Detroit had been in front 87-83 as the clock ducked under a minute and the Pistons had the ball. Richard Hamilton took a pass on the right wing, dribbled past Bryant, eluded Karl Malone's help defense and launched a 12-foot floater. It bounced off the front rim and then the backboard and came off.

Ben Wallace of the Pistons had outmuscled Luke Walton for position underneath, but the carom off the board went over his head, behind him, toward Malone and O'Neal, who suddenly became interested in a rebound chance he'd been ignoring, as had become his habit in the second half. Wallace leaped, leaning backward, caught the ball in the crook of his right wrist and went back up for the put-back before any of those three Lakers could get off the ground.

Ballgame. Down by 11 in the third quarter, the Pistons now had a six-point lead with 47.8 seconds left, their biggest lead of the game. Wallace knew it. He trotted down court making muscles with both arms.

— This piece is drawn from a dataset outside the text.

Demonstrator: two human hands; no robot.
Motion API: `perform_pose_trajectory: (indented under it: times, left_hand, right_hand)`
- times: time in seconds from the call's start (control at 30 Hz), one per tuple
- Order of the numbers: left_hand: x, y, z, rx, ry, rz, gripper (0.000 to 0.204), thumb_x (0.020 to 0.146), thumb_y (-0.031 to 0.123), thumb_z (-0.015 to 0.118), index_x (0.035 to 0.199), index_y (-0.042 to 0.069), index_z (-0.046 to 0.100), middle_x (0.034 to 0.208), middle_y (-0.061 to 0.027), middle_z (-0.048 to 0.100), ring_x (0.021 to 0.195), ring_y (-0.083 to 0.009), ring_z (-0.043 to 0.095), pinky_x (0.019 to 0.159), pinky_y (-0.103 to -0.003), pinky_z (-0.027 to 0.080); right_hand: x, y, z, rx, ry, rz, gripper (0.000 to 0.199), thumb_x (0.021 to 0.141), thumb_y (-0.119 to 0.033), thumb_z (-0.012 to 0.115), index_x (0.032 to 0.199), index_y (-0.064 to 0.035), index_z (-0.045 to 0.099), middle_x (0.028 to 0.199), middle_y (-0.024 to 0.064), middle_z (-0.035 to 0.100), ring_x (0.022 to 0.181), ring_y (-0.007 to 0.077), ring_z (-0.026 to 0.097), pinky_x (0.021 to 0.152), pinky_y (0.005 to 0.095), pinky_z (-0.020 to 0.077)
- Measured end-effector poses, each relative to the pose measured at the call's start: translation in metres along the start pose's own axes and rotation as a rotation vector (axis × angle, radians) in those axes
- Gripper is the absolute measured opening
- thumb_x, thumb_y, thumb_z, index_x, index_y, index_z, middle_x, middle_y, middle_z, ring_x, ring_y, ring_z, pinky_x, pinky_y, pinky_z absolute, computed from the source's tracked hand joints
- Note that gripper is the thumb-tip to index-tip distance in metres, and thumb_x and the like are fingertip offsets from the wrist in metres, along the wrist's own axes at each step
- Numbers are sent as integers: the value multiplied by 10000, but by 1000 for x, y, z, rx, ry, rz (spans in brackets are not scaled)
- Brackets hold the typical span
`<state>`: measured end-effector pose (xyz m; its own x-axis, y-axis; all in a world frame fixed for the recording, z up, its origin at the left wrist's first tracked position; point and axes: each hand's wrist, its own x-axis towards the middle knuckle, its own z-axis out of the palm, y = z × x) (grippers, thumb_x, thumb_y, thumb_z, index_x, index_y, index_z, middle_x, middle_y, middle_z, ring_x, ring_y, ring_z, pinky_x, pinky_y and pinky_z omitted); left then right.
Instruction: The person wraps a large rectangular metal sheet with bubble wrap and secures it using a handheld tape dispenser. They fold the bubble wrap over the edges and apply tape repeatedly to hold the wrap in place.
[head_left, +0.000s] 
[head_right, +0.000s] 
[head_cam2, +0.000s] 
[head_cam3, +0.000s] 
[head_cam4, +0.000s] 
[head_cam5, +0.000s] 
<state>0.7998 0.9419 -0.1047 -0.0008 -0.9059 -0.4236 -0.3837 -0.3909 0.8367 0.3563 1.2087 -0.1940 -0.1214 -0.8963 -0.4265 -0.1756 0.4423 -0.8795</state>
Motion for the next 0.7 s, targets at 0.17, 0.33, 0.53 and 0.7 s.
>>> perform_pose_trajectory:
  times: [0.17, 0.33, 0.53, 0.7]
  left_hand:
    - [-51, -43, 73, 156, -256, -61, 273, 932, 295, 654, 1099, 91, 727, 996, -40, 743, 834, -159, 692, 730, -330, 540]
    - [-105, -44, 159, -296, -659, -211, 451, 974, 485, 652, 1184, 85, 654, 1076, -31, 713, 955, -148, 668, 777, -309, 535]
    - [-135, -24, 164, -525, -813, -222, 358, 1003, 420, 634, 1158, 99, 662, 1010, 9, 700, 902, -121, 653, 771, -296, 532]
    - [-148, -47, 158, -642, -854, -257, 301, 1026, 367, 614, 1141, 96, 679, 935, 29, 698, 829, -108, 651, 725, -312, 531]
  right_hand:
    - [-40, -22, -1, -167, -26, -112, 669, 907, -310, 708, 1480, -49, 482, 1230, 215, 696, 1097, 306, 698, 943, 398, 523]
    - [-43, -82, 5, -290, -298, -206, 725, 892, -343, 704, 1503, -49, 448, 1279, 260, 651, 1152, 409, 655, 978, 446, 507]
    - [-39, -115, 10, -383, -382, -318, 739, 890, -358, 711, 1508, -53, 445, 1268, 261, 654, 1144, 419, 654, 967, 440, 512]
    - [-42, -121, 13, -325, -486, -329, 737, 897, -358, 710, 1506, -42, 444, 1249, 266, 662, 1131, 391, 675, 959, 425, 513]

Not quite. Bryant tossed up a 3-pointer from just left of center over Tayshaun Prince. No good, but Shaq rebounded, scored and got a huge break when Wallace was called for a ticky-tack foul he wasn't even guilty of in the first place, as O'Neal had jumped into him while going up for his put-back shot.

There had been a stretch there in the fourth quarter when the Lakers couldn't buy a foul call and the Pistons had benefited from several questionable whistles. It actually had me wondering for a moment whether there really is a league-wide conspiracy to make sure the Lakers win the title, as so many readers assure me there is.

O'Neal hit the free throw with 35.9 to go for 89-86 and the Lakers needed a stop. No, but the Pistons gave it to them.